Exercise prompt:
When you repeat the material, keep each line exact and omit the pictures.

Dataset content:
|---|

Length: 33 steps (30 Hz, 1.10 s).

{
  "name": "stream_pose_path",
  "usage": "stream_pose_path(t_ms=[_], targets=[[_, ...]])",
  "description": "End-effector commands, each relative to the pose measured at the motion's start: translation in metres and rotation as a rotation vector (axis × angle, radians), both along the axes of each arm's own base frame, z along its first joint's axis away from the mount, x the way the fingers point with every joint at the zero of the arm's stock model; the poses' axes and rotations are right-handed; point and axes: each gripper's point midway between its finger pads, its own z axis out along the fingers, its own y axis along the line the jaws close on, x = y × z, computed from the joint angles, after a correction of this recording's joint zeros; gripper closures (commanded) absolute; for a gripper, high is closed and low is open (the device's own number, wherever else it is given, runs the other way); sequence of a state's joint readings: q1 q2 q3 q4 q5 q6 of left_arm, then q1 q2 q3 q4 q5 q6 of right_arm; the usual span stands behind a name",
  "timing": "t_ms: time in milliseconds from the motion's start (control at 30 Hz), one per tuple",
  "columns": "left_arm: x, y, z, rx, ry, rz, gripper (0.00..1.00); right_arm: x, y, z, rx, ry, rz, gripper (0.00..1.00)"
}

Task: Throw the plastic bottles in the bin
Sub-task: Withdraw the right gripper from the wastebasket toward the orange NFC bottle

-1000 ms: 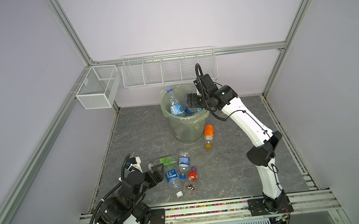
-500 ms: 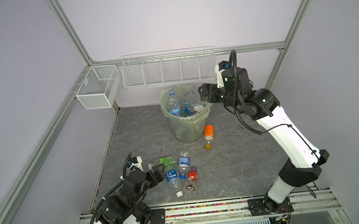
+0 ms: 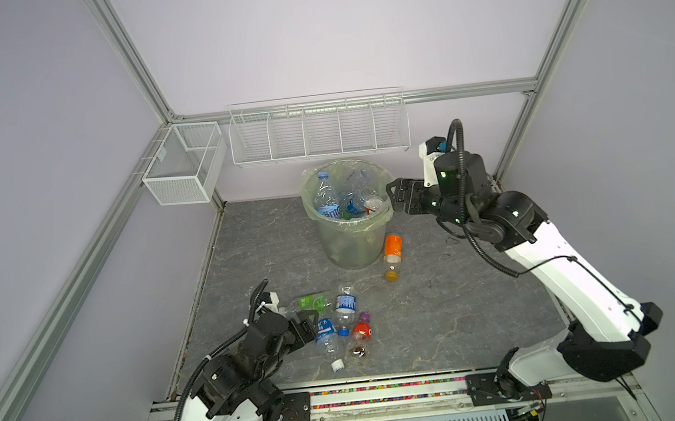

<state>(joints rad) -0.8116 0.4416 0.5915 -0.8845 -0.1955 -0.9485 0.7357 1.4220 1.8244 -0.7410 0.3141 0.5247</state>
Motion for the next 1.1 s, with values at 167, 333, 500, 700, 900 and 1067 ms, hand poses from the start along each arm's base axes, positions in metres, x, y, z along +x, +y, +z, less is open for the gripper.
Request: stream_pose_path(t_ms=[167,333,500,700,900,1067], targets=[[0.005,-0.012,-0.02,0.015,0.056,0.019,0.04,-0.01,-0.013,-0.022,-0.009,0.018,-0.025,0.12],[0.005,-0.014,-0.025,0.026,0.067,0.016,0.04,-0.01,-0.027,-0.053,-0.054,0.073,-0.069,0.12],[0.005,-0.014,-0.026,0.023,0.067,0.016,0.04,-0.005,-0.047,-0.095,-0.083,0.176,-0.133,0.12],[0.006,-0.017,-0.023,0.015,0.054,0.007,0.04,0.007,-0.057,-0.146,-0.106,0.298,-0.151,0.12],[0.008,-0.02,-0.02,0.004,0.038,-0.006,0.04,0.02,-0.047,-0.198,-0.153,0.394,-0.093,0.12],[0.008,-0.02,-0.019,0.004,0.032,-0.011,0.04,0.027,-0.027,-0.242,-0.187,0.487,-0.006,0.11]])
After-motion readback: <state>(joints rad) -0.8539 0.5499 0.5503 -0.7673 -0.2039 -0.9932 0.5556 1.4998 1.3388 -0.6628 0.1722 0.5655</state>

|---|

Task solution:
Length: 33 steps (30 Hz, 1.10 s).

{
  "name": "stream_pose_path",
  "usage": "stream_pose_path(t_ms=[_], targets=[[_, ...]])",
  "description": "End-effector commands, each relative to the pose measured at the motion's start: translation in metres and rotation as a rotation vector (axis × angle, radians), both along the axes of each arm's own base frame, z along its first joint's axis away from the mount, x the way the fingers point with every joint at the zero of the arm's stock model; the poses' axes and rotations are right-handed; point and axes: each gripper's point midway between its finger pads, its own z axis out along the fingers, its own y axis along the line the jaws close on, x = y × z, computed from the joint angles, after a correction of this recording's joint zeros; gripper closures (commanded) absolute; for a gripper, high is closed and low is open (the device's own number, wherever else it is given, runs the other way); sequence of a state's joint readings: q1 q2 q3 q4 q5 q6 of left_arm, then q1 q2 q3 q4 q5 q6 of right_arm; the usual span stands behind a name",
  "timing": "t_ms: time in milliseconds from the motion's start (control at 30 Hz), one per tuple",
  "columns": "left_arm: x, y, z, rx, ry, rz, gripper (0.00..1.00); right_arm: x, y, z, rx, ry, rz, gripper (0.00..1.00)"
}

Task: Throw the plastic bottles in the bin
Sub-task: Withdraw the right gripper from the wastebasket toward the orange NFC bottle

-1000 ms: 
-500 ms: 
+0 ms: 

<state>(joints rad) -0.8116 0.4416 0.5915 -0.8845 -0.1955 -0.9485 0.7357 1.4220 1.8244 -0.7410 0.3141 0.5247</state>
Motion for the next 1.1 s, with values at 167, 333, 500, 700, 900 and 1067 ms, hand poses from the start along each arm's base axes, positions in metres, x, y, z along +x, +y, +z, less is open for the gripper.
Request: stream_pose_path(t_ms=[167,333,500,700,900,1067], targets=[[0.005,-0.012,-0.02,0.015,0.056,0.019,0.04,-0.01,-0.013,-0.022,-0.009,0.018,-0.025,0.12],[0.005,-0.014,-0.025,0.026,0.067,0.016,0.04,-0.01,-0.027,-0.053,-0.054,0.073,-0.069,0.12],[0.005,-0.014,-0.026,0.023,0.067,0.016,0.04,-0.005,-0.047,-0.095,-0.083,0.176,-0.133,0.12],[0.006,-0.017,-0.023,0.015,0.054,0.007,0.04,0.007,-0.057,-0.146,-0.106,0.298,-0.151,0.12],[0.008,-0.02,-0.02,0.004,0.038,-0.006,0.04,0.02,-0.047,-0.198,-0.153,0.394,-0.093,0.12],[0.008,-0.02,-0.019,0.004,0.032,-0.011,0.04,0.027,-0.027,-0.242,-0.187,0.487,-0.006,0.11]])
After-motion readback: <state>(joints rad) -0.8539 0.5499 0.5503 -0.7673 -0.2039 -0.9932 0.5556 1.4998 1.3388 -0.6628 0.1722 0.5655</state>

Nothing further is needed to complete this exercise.